- **Problem details**:
Scan the data below and state how many of its lines contain the word "frame", giving only the figure.

Dataset records

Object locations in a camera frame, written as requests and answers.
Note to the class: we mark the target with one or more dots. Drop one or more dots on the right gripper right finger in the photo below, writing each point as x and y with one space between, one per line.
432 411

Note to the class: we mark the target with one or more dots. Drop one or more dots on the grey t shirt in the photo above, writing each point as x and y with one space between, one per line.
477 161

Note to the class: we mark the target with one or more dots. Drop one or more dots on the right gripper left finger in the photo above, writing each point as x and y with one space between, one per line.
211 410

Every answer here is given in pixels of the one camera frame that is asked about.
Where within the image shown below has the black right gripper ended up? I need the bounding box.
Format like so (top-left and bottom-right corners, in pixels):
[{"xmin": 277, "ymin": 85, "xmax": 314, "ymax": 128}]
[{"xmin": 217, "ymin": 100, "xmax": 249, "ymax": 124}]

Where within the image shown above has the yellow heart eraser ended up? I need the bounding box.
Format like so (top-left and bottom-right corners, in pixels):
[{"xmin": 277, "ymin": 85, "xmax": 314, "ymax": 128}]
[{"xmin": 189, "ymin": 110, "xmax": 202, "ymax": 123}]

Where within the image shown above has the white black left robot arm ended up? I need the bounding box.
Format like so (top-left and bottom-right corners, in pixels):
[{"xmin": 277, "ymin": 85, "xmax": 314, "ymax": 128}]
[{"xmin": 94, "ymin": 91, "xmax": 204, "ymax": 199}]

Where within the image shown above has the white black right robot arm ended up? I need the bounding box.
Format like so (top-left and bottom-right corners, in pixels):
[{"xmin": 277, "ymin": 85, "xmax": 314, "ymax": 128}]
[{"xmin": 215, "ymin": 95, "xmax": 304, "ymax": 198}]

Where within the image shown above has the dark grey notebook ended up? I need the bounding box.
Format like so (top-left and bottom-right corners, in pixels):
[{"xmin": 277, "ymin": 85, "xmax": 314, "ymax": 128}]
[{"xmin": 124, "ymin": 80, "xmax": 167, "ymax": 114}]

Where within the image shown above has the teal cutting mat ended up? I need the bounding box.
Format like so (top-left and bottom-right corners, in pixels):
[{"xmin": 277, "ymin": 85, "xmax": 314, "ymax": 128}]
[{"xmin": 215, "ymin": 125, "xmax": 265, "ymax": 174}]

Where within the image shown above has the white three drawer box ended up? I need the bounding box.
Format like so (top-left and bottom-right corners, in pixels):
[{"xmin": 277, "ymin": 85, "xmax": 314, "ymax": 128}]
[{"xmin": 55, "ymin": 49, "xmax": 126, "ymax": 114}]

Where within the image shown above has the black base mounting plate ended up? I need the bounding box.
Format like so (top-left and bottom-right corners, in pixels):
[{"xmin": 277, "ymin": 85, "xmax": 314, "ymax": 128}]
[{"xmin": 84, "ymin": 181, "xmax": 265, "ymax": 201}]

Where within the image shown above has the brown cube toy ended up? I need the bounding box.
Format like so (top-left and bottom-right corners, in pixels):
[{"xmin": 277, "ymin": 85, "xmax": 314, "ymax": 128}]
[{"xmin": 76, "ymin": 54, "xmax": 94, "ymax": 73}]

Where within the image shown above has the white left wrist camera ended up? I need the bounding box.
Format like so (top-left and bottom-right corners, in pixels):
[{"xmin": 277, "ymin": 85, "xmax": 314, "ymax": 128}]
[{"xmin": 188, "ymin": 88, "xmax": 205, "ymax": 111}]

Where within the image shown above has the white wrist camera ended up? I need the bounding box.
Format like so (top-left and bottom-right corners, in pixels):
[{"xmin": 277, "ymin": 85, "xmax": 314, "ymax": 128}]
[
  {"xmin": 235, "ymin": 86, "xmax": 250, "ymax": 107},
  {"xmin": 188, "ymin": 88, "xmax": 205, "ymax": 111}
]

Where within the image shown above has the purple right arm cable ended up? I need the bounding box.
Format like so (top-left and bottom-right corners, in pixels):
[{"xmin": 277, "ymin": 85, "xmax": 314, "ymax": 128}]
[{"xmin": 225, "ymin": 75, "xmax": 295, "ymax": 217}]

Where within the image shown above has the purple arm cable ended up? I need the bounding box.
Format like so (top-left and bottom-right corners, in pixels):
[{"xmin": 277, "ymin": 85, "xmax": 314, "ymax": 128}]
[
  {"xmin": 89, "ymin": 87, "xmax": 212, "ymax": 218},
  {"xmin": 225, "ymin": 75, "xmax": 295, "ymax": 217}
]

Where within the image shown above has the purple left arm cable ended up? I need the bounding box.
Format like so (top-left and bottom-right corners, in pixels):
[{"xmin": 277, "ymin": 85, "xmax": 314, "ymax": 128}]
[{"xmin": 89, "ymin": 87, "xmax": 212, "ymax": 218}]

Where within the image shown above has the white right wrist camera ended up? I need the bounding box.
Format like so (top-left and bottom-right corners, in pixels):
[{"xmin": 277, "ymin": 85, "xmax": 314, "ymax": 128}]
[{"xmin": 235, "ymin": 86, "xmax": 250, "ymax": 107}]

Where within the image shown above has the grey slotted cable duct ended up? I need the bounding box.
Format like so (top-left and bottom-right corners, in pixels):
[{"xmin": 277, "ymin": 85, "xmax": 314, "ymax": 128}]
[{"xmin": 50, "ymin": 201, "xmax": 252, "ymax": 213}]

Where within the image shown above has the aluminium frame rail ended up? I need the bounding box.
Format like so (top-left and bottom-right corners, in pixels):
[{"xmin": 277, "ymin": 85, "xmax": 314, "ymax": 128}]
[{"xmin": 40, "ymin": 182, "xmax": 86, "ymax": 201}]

- **Task output**:
3